The original design, the first prize-winning competition project, left most of the ground floor open as a flowing urban “parterre” through which pedestrian and cycle routes cross from Zaloška and Njegoševa Streets. Relatively little of the closed programme remains on the ground floor. The change of ownership of the project, which was sold from public to private investment, also changed the character of the ground floor. It accommodates a large grocery store and a medium-sized cosmetics store of free geometry with a central arcade, i.e. a small shopping centre. There is a parking programme on three basement and four above-ground floors.

The main design challenge, in addition to the design of the basic volume, is the façade curtain wall. It is designed as a sheath to ensure natural ventilation, but also safety by preventing falls to depth. The initial system is a rhythm of full and empty lanes at the appropriate spacing. The proportion of ventilated area is increased by adding perforations to the façade profiles. They are designed as partially open cast aluminium U-profiles, both a fence and a ventilation grille. By rotating the angles of the profiles, geometric patterns of shadow, reflection and shimmer are drawn depending on the orientation of the individual facades, weather conditions and time of day. The form is so expressive that it overrides the variations in colour that exposure to traffic emissions and sunlight gradually brings. As a result, the façade does not require cleaning and is visually extremely durable.

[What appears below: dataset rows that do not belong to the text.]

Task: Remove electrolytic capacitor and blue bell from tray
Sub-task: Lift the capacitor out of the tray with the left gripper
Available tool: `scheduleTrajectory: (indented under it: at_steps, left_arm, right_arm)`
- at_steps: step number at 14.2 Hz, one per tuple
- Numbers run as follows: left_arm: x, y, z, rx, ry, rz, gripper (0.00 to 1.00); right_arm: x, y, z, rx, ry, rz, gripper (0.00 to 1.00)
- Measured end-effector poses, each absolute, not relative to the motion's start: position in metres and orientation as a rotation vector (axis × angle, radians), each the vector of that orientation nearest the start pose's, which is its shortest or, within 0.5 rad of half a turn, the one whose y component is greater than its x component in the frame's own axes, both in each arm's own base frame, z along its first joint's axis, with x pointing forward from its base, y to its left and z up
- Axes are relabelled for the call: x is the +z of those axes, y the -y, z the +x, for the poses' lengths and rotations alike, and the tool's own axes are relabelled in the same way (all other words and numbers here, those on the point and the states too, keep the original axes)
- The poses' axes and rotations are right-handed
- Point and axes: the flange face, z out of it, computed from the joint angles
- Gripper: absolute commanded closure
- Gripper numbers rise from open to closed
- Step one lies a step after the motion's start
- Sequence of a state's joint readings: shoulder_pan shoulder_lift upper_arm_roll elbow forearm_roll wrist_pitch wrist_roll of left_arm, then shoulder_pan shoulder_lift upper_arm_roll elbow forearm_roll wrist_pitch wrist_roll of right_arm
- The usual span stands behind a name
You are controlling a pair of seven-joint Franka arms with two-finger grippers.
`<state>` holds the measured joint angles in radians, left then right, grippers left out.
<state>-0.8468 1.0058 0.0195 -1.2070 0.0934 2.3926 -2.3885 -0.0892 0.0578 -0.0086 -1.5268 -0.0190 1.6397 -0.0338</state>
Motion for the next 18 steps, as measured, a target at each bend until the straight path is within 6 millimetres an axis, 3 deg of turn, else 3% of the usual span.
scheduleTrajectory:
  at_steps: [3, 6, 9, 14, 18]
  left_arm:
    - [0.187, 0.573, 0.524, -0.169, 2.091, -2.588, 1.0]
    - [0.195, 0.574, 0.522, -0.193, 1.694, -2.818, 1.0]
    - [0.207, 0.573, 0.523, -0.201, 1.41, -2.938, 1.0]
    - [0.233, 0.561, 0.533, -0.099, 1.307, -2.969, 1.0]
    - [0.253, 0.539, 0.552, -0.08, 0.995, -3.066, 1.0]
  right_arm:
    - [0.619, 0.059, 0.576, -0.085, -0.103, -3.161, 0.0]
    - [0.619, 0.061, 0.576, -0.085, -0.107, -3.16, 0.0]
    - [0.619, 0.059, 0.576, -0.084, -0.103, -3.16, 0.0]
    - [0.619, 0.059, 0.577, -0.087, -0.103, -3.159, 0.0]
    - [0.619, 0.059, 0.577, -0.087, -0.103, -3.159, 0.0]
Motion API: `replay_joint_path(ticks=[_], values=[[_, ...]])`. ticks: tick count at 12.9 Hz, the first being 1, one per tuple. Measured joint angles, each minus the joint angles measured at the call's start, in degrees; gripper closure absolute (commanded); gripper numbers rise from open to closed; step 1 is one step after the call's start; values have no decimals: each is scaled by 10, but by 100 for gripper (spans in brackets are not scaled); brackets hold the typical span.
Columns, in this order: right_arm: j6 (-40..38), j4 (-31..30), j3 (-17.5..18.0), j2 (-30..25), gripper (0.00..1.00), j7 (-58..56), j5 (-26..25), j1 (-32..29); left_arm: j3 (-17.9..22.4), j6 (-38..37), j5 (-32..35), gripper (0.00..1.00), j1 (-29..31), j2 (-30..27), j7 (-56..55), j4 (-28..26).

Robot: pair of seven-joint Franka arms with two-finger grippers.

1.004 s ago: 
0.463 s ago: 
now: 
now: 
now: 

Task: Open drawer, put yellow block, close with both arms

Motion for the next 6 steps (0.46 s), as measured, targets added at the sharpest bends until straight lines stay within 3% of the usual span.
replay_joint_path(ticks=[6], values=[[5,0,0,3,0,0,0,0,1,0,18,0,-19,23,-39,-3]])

Its geometry is based on three triangular and quadrilateral figures, which rotate and twist around the entire continuous perimeter as they are assembled and rotated. The system module, which at the same time follows the constraints of transport, is assembled through a triangular geometry into a single, but internally complex envelope. The two-dimensional surface takes spatial inspiration at certain moments of the day, following the design principles of Renaissance geometric pavement patterns and optical illusions. The key to determining the form was the proximity to the city park, through whose canopy the geometry of branches, leaves and sun reflections are projected. The dialogue that the façade curtain establishes with the park draws it across the road, and the car park loses its traffic image and the contextual aggression it brings to the space.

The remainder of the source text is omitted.